Before the patent office and the ideas industry roll up their sleeves to fix software patents, they might take a lesson from SPI's obscurity. Access to information is but a small part of the PTO's woes. Any number of databases exist that examiners have access to but don't appear to use. Even those who take the initiative have little time -- the patent office allots examiners less than 26 hours to review a software application -- to slog through massive documentation that might shed light on the novelty of an applicant's idea.
Searching a database that purports to compile massive amounts of code and documentation isn't like using Google. An institutional knowledge of the subject, for one thing, is required. An application that involves, say, computer memory can't be researched by simply typing "RAM" into a search engine, partly because terminology is so fluid. Remember core memory?
"There are a lot of databases out there," Doll acknowledges. "But the protocol or logic statements required to search [each one] are difficult or foreign or inaccessible."
The result: Thousands of patents granting exclusive rights to processes and code that everybody already uses.
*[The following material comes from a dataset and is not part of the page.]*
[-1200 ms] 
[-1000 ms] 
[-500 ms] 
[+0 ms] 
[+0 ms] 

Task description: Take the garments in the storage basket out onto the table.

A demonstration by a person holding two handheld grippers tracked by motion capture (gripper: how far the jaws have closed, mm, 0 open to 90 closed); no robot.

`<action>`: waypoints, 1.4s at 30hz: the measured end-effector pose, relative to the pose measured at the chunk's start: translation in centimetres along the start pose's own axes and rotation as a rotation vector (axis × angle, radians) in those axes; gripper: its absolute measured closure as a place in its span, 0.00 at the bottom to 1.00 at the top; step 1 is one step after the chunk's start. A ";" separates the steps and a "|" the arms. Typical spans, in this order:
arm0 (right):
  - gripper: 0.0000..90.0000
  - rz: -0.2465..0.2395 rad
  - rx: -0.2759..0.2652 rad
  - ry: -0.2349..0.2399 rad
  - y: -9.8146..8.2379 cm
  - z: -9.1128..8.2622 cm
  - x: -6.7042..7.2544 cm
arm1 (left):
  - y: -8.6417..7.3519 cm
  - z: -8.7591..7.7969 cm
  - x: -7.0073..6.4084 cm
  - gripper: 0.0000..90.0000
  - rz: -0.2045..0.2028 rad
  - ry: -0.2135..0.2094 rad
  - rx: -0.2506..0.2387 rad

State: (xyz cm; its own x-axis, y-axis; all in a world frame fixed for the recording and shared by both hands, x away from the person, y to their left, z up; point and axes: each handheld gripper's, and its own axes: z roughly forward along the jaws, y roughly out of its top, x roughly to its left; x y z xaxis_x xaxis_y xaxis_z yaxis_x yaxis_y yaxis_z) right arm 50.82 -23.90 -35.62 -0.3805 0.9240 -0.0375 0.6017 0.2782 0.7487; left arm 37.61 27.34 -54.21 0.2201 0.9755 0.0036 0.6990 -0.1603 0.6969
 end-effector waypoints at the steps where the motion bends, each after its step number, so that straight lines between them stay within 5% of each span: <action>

Business is partly to blame for the mess. The vast majority of software patent applications cite no prior art, meaning the idea is so new and unique that nothing out there is remotely like it. It's a disingenuous tactic designed to boost an application's chance of approval by making it tougher for an examiner to reject it.
Doll is counting heavily on industry to build a database that's as comprehensive as it is easy to use. The project's cost and funding haven't been worked out, "but the open-source community is going to fund this effort," Doll says. "If there is a cost, it's going to be borne by the industry."
Then he adds this reality check: "That might be wishful thinking." He may be right. Don't forget, the patent office has been left to its own devices before.
And what became of Compton's New Media's controversial patent? In 1994, a PTO staffer happened to take a look at a 1987 reference, The Complete HyperCard Handbook. He was in luck: The book had laid out Compton's idea years before the company's patent application, proving that the concept was neither novel nor original. Patent No. 5,241,671 bit the dust.